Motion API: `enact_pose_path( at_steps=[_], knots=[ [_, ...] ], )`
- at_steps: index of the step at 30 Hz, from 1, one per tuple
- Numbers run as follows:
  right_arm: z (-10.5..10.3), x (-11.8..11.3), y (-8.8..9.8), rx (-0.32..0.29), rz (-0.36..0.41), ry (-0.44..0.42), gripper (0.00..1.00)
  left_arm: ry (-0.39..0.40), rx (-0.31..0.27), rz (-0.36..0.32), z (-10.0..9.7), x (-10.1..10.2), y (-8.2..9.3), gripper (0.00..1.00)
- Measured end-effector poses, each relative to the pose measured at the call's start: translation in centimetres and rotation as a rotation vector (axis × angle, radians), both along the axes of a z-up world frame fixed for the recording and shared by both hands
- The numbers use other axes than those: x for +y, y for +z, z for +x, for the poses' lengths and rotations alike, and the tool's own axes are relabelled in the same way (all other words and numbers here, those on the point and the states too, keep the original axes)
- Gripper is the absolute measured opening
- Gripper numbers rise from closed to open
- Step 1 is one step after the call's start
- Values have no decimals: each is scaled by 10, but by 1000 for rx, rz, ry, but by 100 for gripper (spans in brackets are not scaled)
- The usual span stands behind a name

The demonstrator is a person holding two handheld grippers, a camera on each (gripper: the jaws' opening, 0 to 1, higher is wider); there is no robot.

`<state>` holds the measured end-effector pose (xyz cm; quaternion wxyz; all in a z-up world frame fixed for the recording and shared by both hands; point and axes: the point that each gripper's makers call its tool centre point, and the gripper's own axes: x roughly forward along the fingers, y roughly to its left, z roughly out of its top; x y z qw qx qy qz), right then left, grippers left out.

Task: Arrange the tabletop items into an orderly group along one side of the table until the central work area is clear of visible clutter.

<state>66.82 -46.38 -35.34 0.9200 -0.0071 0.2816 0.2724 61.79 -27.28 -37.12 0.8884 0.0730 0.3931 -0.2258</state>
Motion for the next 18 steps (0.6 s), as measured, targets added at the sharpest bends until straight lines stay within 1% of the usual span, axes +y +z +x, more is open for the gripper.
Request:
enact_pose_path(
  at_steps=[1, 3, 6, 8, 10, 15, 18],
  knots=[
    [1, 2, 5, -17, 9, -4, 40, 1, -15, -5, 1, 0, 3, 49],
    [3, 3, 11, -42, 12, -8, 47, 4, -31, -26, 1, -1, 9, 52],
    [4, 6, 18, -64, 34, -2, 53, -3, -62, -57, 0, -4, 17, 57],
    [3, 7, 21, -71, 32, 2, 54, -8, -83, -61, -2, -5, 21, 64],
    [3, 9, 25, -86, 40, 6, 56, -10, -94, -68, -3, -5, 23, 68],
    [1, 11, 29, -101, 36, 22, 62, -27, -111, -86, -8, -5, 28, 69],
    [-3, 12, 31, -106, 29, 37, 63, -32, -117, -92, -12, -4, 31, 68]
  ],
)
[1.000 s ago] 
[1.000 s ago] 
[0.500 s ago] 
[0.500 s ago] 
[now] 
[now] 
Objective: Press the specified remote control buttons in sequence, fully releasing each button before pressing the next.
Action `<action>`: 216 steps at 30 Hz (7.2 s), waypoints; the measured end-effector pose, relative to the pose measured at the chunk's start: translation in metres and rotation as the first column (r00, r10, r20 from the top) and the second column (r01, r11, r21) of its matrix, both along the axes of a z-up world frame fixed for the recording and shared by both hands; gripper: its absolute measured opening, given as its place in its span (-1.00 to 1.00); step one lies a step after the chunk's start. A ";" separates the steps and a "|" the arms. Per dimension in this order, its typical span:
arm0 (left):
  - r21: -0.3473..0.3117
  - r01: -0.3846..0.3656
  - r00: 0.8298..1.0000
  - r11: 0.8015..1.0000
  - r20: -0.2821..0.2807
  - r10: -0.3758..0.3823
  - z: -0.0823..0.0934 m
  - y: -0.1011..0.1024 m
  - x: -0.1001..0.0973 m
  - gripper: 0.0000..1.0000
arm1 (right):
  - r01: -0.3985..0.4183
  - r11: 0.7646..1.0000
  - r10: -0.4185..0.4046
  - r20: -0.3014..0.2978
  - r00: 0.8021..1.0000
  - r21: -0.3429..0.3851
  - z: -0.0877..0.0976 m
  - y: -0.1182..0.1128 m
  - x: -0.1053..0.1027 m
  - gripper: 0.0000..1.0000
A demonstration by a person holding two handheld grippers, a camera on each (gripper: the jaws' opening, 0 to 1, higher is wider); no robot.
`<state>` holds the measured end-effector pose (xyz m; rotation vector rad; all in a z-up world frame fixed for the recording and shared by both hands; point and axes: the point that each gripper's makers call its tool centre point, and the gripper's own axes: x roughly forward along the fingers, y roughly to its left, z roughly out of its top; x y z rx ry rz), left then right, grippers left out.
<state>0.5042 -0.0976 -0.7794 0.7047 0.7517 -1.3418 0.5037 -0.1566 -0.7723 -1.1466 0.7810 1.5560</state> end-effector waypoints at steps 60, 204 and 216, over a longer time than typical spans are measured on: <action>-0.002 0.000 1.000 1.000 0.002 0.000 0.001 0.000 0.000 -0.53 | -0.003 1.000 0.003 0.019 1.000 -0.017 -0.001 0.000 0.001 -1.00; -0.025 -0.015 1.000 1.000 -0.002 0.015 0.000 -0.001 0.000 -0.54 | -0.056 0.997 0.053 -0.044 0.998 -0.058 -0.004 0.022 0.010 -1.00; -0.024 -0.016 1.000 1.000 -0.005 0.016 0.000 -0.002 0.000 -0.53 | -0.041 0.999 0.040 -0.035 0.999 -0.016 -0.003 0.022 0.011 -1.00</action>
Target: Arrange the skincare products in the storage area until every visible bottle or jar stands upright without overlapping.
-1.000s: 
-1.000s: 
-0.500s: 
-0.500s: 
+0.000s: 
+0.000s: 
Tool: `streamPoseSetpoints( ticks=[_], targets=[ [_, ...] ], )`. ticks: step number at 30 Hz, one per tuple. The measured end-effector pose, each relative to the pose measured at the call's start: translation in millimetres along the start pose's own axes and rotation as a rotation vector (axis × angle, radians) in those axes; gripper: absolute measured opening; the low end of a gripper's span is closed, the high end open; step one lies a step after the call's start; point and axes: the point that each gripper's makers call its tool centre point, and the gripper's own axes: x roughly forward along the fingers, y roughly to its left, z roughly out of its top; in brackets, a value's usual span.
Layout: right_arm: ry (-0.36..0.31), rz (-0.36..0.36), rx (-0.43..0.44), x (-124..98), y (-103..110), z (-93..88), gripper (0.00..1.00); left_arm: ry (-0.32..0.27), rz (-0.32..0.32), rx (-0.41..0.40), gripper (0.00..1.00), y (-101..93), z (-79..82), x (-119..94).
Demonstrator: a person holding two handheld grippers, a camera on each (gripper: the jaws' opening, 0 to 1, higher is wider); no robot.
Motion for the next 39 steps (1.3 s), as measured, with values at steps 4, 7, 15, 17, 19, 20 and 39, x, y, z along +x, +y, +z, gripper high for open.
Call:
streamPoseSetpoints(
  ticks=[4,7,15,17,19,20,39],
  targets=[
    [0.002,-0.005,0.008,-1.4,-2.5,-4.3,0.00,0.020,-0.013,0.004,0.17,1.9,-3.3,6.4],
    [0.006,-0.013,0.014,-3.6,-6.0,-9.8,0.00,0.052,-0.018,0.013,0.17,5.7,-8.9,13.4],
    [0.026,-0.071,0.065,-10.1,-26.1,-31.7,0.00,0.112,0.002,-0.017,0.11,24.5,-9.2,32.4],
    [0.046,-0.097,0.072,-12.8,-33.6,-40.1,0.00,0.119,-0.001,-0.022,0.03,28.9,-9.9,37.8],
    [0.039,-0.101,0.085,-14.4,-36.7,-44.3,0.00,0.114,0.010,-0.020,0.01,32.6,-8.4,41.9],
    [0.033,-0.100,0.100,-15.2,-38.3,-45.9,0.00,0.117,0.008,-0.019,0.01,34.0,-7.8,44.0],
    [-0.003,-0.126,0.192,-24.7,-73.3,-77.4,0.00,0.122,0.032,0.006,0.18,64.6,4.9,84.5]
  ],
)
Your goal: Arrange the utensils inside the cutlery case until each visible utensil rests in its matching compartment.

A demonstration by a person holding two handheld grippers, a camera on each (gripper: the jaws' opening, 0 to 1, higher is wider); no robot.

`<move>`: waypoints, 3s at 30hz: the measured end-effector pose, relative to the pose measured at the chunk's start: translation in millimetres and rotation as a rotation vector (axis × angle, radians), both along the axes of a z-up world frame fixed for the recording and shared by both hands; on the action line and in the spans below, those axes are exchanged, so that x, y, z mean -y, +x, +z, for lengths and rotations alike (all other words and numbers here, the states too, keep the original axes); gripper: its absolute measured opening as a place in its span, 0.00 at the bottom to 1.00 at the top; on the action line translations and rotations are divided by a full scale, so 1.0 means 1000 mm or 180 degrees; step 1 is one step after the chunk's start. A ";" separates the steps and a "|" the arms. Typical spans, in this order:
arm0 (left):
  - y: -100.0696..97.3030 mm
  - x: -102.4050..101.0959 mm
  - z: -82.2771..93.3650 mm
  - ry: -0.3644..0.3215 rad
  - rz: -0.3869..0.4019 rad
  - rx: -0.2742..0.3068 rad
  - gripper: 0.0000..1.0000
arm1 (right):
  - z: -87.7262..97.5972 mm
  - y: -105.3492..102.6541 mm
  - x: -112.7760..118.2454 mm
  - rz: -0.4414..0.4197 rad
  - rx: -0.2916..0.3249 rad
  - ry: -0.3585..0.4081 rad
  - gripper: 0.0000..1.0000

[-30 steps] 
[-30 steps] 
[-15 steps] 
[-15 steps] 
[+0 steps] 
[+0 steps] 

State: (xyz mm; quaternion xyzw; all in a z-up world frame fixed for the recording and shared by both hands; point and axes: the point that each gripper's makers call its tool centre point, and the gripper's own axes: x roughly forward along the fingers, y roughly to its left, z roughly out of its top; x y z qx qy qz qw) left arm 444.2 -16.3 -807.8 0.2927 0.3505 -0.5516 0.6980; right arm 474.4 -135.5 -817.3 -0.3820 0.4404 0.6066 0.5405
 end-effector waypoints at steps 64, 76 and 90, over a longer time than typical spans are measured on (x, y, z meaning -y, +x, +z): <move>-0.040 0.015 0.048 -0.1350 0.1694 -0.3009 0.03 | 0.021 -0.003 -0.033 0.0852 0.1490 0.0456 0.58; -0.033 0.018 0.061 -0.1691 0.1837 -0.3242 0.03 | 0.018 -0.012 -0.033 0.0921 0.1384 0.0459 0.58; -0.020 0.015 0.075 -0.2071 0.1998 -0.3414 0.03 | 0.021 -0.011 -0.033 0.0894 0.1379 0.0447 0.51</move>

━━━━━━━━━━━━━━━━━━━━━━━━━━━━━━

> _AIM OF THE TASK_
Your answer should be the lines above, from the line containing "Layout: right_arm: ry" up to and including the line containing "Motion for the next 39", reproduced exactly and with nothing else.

> _SOLUTION FOR THIS EXERCISE_
Layout: right_arm: ry (-0.36..0.31), rz (-0.36..0.36), rx (-0.43..0.44), x (-124..98), y (-103..110), z (-93..88), gripper (0.00..1.00); left_arm: ry (-0.32..0.27), rz (-0.32..0.32), rx (-0.41..0.40), gripper (0.00..1.00), y (-101..93), z (-79..82), x (-119..94).
Demonstrator: a person holding two handheld grippers, a camera on each (gripper: the jaws' opening, 0 to 1, higher is wider); no robot.
Motion for the next 39 steps (1.3 s), as measured, with values at steps 4, 7, 15, 17, 19, 20 and 39, x, y, z along +x, +y, +z, gripper high for open.

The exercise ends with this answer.